Supplied data section start
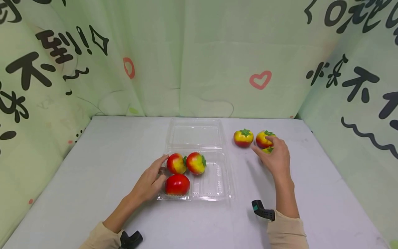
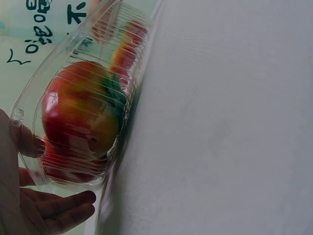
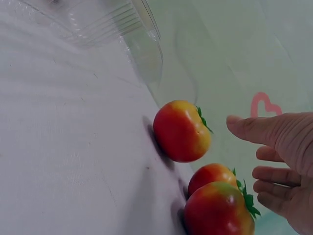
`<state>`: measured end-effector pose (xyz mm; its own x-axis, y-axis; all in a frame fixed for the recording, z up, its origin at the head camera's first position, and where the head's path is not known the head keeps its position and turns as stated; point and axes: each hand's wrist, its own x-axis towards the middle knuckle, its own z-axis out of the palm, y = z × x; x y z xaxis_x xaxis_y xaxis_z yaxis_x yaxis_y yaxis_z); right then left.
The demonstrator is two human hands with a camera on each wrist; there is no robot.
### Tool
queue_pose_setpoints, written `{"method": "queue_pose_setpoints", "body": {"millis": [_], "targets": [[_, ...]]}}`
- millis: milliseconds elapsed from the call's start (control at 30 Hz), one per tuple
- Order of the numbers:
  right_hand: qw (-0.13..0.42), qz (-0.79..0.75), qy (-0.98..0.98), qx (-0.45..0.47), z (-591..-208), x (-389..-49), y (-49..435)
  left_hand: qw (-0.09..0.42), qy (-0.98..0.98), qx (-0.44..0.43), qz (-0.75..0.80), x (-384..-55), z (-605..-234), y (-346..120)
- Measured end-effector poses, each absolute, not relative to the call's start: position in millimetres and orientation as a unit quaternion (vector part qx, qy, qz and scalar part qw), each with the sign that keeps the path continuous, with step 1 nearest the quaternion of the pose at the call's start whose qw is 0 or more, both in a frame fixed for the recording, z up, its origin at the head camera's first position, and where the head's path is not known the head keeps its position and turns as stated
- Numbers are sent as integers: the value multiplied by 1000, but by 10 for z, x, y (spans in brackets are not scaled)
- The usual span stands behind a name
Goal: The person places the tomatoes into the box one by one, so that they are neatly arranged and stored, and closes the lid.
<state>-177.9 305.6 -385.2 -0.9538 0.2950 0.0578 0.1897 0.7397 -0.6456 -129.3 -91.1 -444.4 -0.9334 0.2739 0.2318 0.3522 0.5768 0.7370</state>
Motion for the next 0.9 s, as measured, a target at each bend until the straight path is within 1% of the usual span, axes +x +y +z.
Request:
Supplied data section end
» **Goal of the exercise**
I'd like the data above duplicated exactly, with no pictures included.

» **Solution to this exercise**
`<state>`: measured end-effector pose (xyz mm; its own x-axis, y-axis; all in a frame fixed for the recording, z up, its origin at the head camera's first position, and where the head's path is not known the head keeps its position and turns as stated; point and axes: each hand's wrist, its own x-axis towards the middle knuckle, its own z-axis out of the palm, y = z × x; x y z xaxis_x xaxis_y xaxis_z yaxis_x yaxis_y yaxis_z); right then left.
The demonstrator is two human hands with a camera on each wrist; there is no robot.
### Tool
queue_pose_setpoints, written `{"method": "queue_pose_setpoints", "body": {"millis": [_], "targets": [[_, ...]]}}`
- millis: milliseconds elapsed from the call's start (control at 30 Hz), one per tuple
- Order of the numbers:
  right_hand: qw (-0.13..0.42), qz (-0.79..0.75), qy (-0.98..0.98), qx (-0.45..0.47), z (-591..-208), x (-389..-49), y (-49..435)
  left_hand: qw (-0.09..0.42), qy (-0.98..0.98), qx (-0.44..0.43), qz (-0.75..0.80), x (-384..-55), z (-605..-234), y (-346..120)
- Measured end-effector poses, each absolute, not relative to the call's start: position in millimetres and orientation as a unit quaternion (vector part qx, qy, qz and scalar part qw), each with the sign that keeps the path continuous, with step 1 nearest the quaternion of the pose at the call's start whose qw is 0 or more, both in a frame fixed for the recording, z up, its origin at the head camera's first position, and where the head's path is not known the head keeps its position and turns as stated
- Numbers are sent as integers: the value multiplied by 1000, but by 10 for z, x, y (spans in brackets are not scaled)
- The usual span stands behind a name
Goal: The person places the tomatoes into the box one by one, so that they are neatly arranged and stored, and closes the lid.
<state>-177.9 305.6 -385.2 -0.9538 0.2950 0.0578 0.1897 0.7397 -0.6456 -129.3 -91.1 -444.4 -0.9334 0.2739 0.2318 0.3522 0.5768 0.7370</state>
Motion for the next 0.9 s, as measured, a target at each bend until the straight path is within 1% of the usual span, axes +x +y +z.
Request:

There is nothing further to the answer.